On June 20, the Japanese government released a report on an expert team's verification of the process for creating then Chief Cabinet Secretary Yohei Kono's statement in 1993 admitting to coercive recruitment of comfort women during war. Since reading the report, I have been outraged, not at South Korea that intervened in the wording of the statement but at Japanese Foreign Ministry officials who have failed to prevent the Kono statement from leading the comfort women problem to greatly damage the reputation of Japan and our predecessors. They have refused to admit their diplomatic failure. I feel angry at their being irresponsible and tricky.
Failed apology diplomacy should be verified
The verification came after National Diet lawmakers suspected that Japanese officials consulted with the South Korean government on the wording of the statement during the process for creating the statement. As well as Kono, those in charge of creating the statement, including Sakutaro Tanino, then head of the Cabinet Councilors' Office on External Affairs, had flatly denied such consultations. In January this year, however, The Sankei Shimbun scooped that government records pointed to such Japan-South Korea consultations. Opposition party lawmakers then inquired the government about the newspaper story, leading the government to verify the process.
Nevertheless, the verification report failed to touch on the key point of whether Kono or Tanino, a former senior Foreign Ministry official, told a lie. Instead, it said the Japanese side refused to pervert the facts while making minimum concessions to South Korea's unreasonable demands.

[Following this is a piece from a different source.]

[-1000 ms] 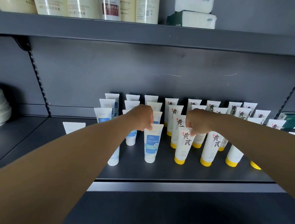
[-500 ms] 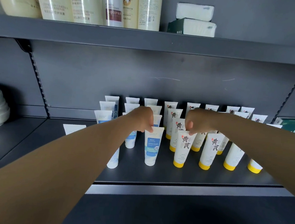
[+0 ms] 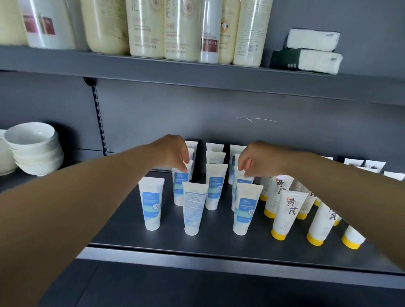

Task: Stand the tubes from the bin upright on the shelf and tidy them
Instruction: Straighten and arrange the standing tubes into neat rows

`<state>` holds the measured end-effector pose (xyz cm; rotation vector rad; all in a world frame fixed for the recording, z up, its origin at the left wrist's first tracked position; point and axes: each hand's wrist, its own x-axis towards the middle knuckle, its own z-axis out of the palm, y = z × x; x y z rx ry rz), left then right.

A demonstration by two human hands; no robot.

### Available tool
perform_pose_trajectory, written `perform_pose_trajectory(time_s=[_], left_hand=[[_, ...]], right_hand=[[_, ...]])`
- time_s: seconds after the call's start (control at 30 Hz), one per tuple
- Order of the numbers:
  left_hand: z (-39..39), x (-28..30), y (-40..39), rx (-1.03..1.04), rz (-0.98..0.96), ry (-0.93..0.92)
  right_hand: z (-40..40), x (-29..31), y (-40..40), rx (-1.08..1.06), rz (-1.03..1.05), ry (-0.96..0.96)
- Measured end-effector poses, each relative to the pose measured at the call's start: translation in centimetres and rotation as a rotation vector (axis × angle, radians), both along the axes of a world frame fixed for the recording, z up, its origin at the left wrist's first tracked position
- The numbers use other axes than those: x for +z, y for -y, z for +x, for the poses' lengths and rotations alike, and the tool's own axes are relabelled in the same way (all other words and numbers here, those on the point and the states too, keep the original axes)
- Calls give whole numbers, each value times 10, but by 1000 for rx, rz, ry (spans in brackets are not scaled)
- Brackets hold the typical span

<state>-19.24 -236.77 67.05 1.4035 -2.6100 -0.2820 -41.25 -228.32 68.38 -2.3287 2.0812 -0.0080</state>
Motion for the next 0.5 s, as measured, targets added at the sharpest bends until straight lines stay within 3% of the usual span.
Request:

The report represented only the government's self-justification.
The expert group also verified Japan-South Korea negotiations on the payment of "atonement money" by the Asian Women's Fund to former comfort women, which had not been raised as an issue at the Diet. The report indicated that while Japan faithfully collected contributions and attempted to transfer them to former comfort women, the South Koran government's frequent policy changes led Japan to fail to do so.
Subject to the verification should have been what Japan apologized to South Korea for through then Japanese Prime Minister Kiichi Miyazawa's visit to South Korea in January 1992, the 1993 Kono statement and the Asian Women's Fund that was in operation between 1995 and 2002. Whether Japan's reputation was protected should also have been verified.

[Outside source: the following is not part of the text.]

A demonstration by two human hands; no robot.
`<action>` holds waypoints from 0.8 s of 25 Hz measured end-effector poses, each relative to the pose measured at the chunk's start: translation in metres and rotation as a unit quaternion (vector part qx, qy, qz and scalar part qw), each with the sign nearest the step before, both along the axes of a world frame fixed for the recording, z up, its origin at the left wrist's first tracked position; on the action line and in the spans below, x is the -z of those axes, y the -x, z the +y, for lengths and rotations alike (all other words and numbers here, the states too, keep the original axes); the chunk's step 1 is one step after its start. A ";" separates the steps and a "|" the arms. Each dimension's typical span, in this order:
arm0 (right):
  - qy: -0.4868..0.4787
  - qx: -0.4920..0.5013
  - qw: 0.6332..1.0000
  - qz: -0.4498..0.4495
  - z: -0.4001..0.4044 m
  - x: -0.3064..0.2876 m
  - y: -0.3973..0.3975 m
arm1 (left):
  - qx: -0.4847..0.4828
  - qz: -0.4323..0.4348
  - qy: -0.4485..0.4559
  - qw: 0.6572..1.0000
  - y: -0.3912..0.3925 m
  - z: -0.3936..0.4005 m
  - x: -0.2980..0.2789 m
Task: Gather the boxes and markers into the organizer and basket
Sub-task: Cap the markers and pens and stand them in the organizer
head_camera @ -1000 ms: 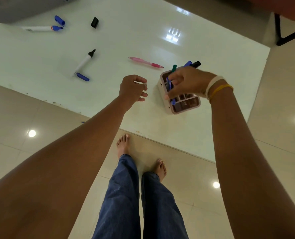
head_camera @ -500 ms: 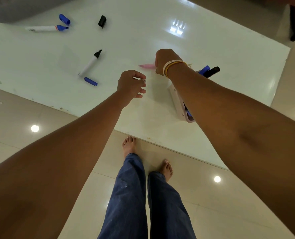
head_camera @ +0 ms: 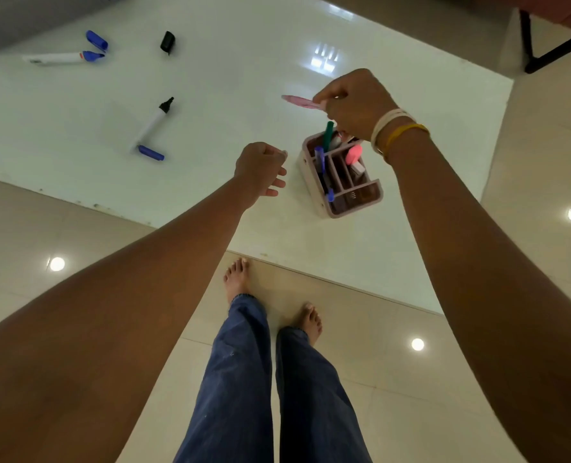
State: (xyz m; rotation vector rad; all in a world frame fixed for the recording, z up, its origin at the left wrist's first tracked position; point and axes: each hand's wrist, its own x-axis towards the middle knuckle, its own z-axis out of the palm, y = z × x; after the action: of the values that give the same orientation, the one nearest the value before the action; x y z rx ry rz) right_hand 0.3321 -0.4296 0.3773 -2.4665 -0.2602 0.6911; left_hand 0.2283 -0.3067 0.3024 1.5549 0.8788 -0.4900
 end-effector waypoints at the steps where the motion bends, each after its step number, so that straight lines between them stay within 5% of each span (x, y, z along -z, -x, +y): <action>1: 0.003 0.025 0.999 -0.021 -0.019 -0.010 0.005 | 0.020 0.012 0.020 1.000 0.003 -0.011 -0.003; 6: 0.069 0.083 0.993 -0.046 -0.082 -0.034 0.020 | 0.068 0.027 0.066 0.995 0.005 -0.045 -0.006; 13: 0.087 0.059 0.993 -0.058 -0.065 0.045 0.030 | 0.048 0.024 0.018 0.998 0.006 -0.057 0.001; 20: 0.011 0.099 0.991 -0.095 -0.070 0.060 0.049 | 0.043 0.026 0.019 0.999 0.009 -0.059 0.000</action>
State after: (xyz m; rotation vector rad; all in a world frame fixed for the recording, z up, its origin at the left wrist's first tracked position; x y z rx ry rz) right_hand 0.2833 -0.4992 0.3176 -2.5388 -0.0779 0.3785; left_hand 0.2194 -0.3654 0.3019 1.5560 0.8402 -0.6070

Miyazawa apologized eight times during his South Korean visit even at a time when the Japanese government had not investigated whether any Japanese officials had coercively recruited comfort women during the war. He apologized only in ad hoc response to Japanese and South Korean public opinions manipulated by anti-Japan groups. The Foreign Ministry’s apology diplomacy, where Japanese leaders were advised to apologize for what had yet to be verified, has already failed. The government should verify the process of the failure and specify who were responsible for the failure.
Prime minister-controlled unit required
This is Japan’s internal problem. Without verifying the diplomatic failure process, the government has explained that the Foreign Ministry fared well in response to South Korea’s unreasonable demands. Such explanation is unhelpful and harmful. The government is required to verify why it has failed to respond effectively to the false propaganda that Japan had had 200,000 sex slaves. To this end, the government must create a unit to protect Japan’s honor, excluding Foreign Ministry bureaucrats. It can learn from the present system where the minister and headquarters for the problem of North Korea’s abduction of Japanese citizens are put under direct control by the prime minister.
Tsutomu Nishioka is Planning Committee Member, Japan Institute for National Fundamentals, and Professor at Tokyo Christian University.